Des arrière-fonds transparents cadrent les souvenirs du personnage principal.
(Photo:Bassam Al-Zoghby)
Que faire ? Que choisir ? Faut-il répondre au devoir patriotique ou suivre ses sentiments et son intuition ? Faut-il dénoncer les crimes contre l’humanité ou garder le silence ? Pour certains, les réponses sont évidentes, alors que pour les autres, les conflits internes les tourmentent. Dans la pièce La Dernière heure, donnée à la salle Al-Ghad, l’affaire est bien tranchée. Le pilote, qui a largué la bombe atomique sur Hiroshima, a décidé de faire prévaloir le devoir patriotique, et de mettre de côté ses exploits personnels. Tantôt considéré comme un héros, tantôt comme un criminel, ce colonel a souvent déclaré dans les médias : « Si c’était à refaire, je prendrai la même décision ».

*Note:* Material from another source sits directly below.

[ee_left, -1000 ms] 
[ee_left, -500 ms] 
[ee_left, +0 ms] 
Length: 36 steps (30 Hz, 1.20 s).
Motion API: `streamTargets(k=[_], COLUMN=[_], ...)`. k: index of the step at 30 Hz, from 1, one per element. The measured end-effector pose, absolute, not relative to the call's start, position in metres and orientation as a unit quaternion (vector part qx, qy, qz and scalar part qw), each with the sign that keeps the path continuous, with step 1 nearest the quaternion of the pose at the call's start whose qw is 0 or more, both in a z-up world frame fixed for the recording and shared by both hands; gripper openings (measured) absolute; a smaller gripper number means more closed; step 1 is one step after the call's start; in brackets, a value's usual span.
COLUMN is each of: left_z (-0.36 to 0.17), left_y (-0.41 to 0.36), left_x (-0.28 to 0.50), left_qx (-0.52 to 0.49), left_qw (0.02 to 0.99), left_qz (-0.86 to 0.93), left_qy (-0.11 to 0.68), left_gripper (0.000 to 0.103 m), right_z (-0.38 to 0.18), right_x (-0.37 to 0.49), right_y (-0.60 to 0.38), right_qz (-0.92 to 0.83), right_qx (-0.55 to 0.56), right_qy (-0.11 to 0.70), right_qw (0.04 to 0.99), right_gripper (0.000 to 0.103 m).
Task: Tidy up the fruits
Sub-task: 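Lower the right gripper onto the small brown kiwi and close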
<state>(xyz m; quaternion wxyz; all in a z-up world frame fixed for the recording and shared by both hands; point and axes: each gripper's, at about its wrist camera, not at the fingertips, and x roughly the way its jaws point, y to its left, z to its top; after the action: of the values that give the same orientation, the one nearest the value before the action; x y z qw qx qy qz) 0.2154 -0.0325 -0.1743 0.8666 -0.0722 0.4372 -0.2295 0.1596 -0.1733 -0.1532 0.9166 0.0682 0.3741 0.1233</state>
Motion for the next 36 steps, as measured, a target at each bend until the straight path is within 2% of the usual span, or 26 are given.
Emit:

Ce texte du jeune dramaturge lauréat du prix Sawirès 2017, pour l’écriture dramatique, est mis en scène par Nasser Abdel-Moneim. Il mêle les faits historiques à d’autres de son imagination, nous faisant rentrer dans l’intimité du héros, tiraillé par les sentiments de culpabilité et par le devoir. Le dramaturge évoque l’isolement du pilote ainsi que sa désolation. Il nous propose de partager avec le personnage les dernières heures de sa vie. Le pilote est un ex-colonel, relativement âgé, qui célèbre son anniversaire, comme étant le héros décoré par le gouvernement des Etats-Unis. Mais au fond, c’est un pauvre personnage aveuglé par les slogans patriotiques. L’histoire se répète, quelque 60 ans après, pendant l’invasion de l’Iraq et aujourd’hui en Syrie, lorsque les Etats-Unis affirment défendre les droits de l’homme et s’opposer aux tyrans. Le metteur en scène et le dramaturge placent le public dans le passé, pendant la Seconde Guerre mondiale, mais ils ne manquent pas de faire allusions à la politique actuelle des Etats-Unis. « Le texte, lauréat du prix Sawirès dont j’étais membre du jury, est bien structuré. Il mise sur l’aspect humain d’un fait historique atroce », souligne Nasser Abdel-Moneim dans la presse.
Un va-et-vient subtil
L’enfance du pilote est ressuscitée sur scène, ainsi que son histoire d’amour et sa participation à la Seconde Guerre mondiale. Sur le plan visuel, le personnage principal est presque enfermé dans sa maison. L’espace scénique en forme rectangulaire, assez étroit, est juste cadré par le biais de quelques meubles. Le vieux colonel est bien isolé. Quelques rideaux transparents, utilisés au-devant et à l’arrière de la scène, enrichissent la scénographie. Au départ, ces rideaux transparents servent à projeter des séquences d’archives, en noir et blanc, sur la Seconde Guerre mondiale. Puis, à un autre moment, ils constituent un voile qui enveloppe les souvenirs, qui affluent en flash-back. Ce va-etvient entre la vie actuelle du colonel et ses mémoires rythme la pièce. Les scènes se succèdent rapidement et les comédiens jouent avec brio, en arabe soutenu.Le face-à-face imaginé entre le colonel (Chérif Sobhi) après le bombardement de Hiroshima et une jeune fille japonaise constitue une scène-clé. Cette confrontation oppose les attentes de part et d’autre : les rêves de la jeune fille et les desseins militaires du colonel. Mais ce dernier avait aussi ses propres rêves auxquels il a dû renoncer. Le sentiment de culpabilité remonte à la surface. Furieux, perplexe et rongé par l’atrocité de son acte, il avoue son crime et renonce à l’image du héros qui lui tenait à coeur. Il met à nu son côté féroce et cruel, vers la fin de la pièce .
La Dernière heure sera reprise dans les jours à venir à la salle Al- Ghad, à Agouza.